UNHCR welcomes ratification of anti-landmine convention
The United Nations High Commissioner for Refugees (UNHCR) today welcomed the ratification of the anti-mine convention as a "huge step" toward the safety of refugees returning to former war zones littered with mines, from Cambodia to Bosnia and Herzegovina to Mozambique.
"It's a gigantic step toward the safety of returning refugees and human decency," said Sadako Ogata who heads UNHCR.
The Convention on the Prohibition of the Use, Stockpiling, Production and Transfer of Anti-Personnel Mines and Their Destruction, which opened for ratifications in Ottawa last December, moved closer to becoming international law last week when the 40th of the 132 signatory nations ratified the document. The 40th ratification paves the way for the Convention's entry into force next March.

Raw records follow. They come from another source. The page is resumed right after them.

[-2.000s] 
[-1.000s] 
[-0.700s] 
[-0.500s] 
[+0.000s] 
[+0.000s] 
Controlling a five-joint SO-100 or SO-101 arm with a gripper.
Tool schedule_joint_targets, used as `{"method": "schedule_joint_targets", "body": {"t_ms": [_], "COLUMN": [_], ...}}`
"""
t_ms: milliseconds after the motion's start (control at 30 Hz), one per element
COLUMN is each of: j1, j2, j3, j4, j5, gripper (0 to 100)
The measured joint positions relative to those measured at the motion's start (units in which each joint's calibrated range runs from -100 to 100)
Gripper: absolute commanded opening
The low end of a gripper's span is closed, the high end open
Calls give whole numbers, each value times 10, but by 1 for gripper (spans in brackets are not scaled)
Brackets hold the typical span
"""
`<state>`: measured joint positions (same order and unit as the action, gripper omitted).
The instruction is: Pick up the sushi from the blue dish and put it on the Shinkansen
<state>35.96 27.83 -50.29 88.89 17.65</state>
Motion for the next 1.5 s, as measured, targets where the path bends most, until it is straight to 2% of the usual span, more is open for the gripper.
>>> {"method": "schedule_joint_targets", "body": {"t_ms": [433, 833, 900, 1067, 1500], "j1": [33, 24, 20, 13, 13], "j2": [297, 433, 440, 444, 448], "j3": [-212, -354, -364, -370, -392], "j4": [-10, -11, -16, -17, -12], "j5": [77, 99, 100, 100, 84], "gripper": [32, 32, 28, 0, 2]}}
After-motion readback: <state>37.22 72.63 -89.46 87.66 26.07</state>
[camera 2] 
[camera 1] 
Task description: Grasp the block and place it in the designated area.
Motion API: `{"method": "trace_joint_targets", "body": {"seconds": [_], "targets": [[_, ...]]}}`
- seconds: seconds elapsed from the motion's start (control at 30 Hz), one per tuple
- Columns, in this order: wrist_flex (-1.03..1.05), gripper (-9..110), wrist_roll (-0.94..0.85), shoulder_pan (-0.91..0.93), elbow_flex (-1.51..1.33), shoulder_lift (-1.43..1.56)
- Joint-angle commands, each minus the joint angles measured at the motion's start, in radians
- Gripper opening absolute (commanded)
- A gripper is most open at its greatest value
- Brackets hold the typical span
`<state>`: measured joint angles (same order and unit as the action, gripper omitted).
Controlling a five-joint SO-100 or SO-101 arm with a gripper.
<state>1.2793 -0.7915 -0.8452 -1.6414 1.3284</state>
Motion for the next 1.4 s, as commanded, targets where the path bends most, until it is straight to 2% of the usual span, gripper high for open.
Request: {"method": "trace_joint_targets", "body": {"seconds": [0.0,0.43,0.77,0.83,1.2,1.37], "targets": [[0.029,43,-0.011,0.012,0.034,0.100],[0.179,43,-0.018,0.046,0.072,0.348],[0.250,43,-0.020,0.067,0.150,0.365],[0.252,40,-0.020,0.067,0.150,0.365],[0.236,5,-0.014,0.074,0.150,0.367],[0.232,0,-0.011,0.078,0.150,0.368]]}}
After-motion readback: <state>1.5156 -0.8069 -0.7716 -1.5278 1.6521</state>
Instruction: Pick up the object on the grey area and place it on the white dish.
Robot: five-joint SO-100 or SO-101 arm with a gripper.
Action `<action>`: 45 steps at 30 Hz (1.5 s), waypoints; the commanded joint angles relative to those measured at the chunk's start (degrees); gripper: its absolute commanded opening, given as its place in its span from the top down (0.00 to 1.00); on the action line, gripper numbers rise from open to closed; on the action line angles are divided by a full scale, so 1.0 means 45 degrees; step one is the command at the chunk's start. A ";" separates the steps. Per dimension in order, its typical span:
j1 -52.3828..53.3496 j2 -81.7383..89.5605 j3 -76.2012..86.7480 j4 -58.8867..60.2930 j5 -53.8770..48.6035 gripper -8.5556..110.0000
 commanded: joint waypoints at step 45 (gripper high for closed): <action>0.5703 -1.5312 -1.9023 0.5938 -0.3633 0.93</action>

"For my Office the banning of land mines has always been a top priority", said Ogata. The world's refugee organisation says the presence of anti-personnel mines can have a long-lasting, profound, and costly effect on almost every aspect of population movement and human settlement. UNHCR says today mines are being planted not just to kill and maim, but also to drive minority groups or perceived "enemies" from their homes and land.
UNHCR has earmarked US$ 2.6 million this year for equipment, training and mine clearance to support the return of ethnic minorities to villages polluted with mines and devastated by war in Bosnia and Herzegovina - one of the signatories of the mine convention where mines have killed dozens and crippled hundreds of people, many of them children, since guns fell silent almost three years ago.
Ogata said UNHCR will continue to lobby for further land mine production bans and boycott companies which produce mines. "The World has to make sure that the lethal danger of land mines disappears once and for all," she said.